The official KCNA news agency in Pyongyang Wednesday blasted the Pentagon's 56-page report that reportedly contains suggestions for developing new types of nuclear arms. Such arms could possibly be used against Russia, China, Iraq, Iran, Libya, Syria, and North Korea - all countries believed to have or be developing weapons of mass destruction.
Pyongyang says the Bush Administration would be "grossly mistaken" if it ever tried to attack the North with nuclear weapons. It promised to meet such a threat with what it called "a strong countermeasure" that would end in a nuclear disaster for the United States.
With trademark ambiguity, North Korea did not specify what that countermeasure would be. It is also not clear if Pyongyang was implying it had nuclear weapons that could strike the United States and its neighbor to the South, where some 37,000 U.S. troops are based. The troops have been based there since the Korean War ended in 1953 in an armed truce, not a peace treaty.
Since U.S. newspapers revealed in the last week that the Pentagon had recently conducted the secret nuclear posture review, senior U.S. officials have sought to ease fears the United States is preparing for preemptive nuclear strikes on North Korea or other nations mentioned.

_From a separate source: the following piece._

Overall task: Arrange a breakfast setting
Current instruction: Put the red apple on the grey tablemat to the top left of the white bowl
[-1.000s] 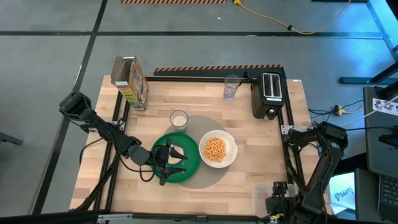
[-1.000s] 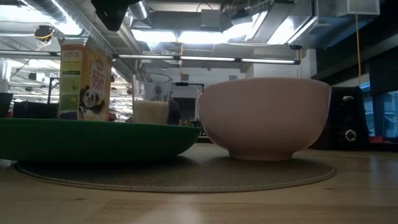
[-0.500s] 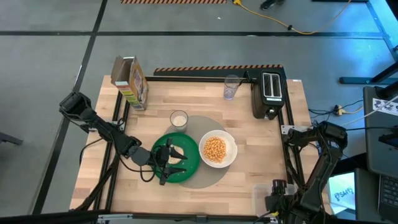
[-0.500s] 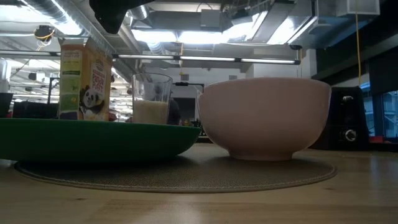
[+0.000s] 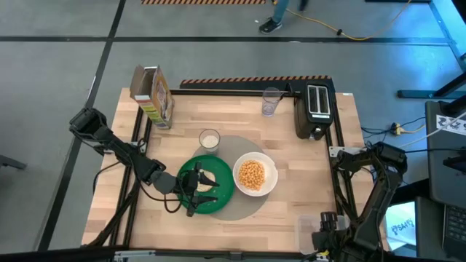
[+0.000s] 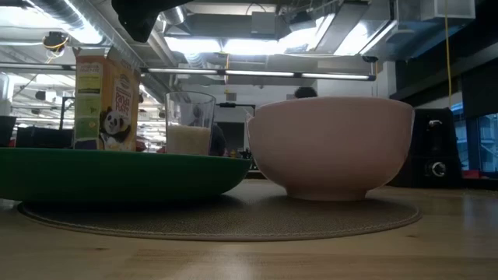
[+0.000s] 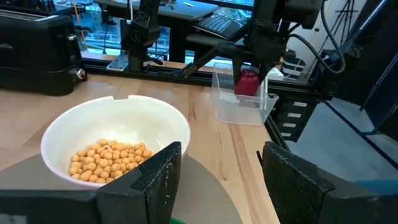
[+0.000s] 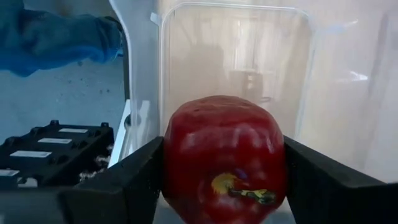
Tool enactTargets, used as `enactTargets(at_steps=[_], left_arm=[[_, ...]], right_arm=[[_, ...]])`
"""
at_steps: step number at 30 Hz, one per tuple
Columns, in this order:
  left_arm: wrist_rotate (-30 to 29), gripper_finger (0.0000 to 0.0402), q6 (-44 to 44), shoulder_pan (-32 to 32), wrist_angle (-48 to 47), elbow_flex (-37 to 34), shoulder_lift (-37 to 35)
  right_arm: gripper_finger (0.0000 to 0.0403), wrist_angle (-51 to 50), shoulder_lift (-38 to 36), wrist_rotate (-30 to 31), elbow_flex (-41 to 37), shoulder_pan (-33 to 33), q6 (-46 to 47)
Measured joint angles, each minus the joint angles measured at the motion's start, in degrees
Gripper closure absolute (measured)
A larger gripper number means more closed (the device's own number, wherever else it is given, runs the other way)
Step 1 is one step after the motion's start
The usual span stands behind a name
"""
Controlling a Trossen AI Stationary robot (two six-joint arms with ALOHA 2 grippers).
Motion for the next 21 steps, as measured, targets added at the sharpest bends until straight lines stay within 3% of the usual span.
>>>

In London Monday, Vice President Cheney described the report as a routine military planning and review, as required by Congress.
North Korea expert Paik Hak-soon in Seoul says he believes Pyongyang's threats reflect more strategy than a promise of war. "What North Korea is doing is basically to pressure the United States to rethink its very harsh, hard line toward North Korea. North Korea is not against improving relations with the United States. I personally don't think North Korea will abandon the promises made in the 1994 framework," Mr. Paik said.
Pyongyang's suspected nuclear weapons program brought it to the brink of conflict with Washington in 1994. A deal was struck to freeze the program in exchange for oil and western-built light water nuclear reactors.
Tension rose again in January 2001 when the Bush administration suspended talks with North Korea for six-months to conduct a policy review.
Washington has since offered to resume unconditional talks. But the North says it will not negotiate until President Bush drops its harsh view of the communist state, which he has referred to as being a part of an "axis of evil" run by a "despotic regime."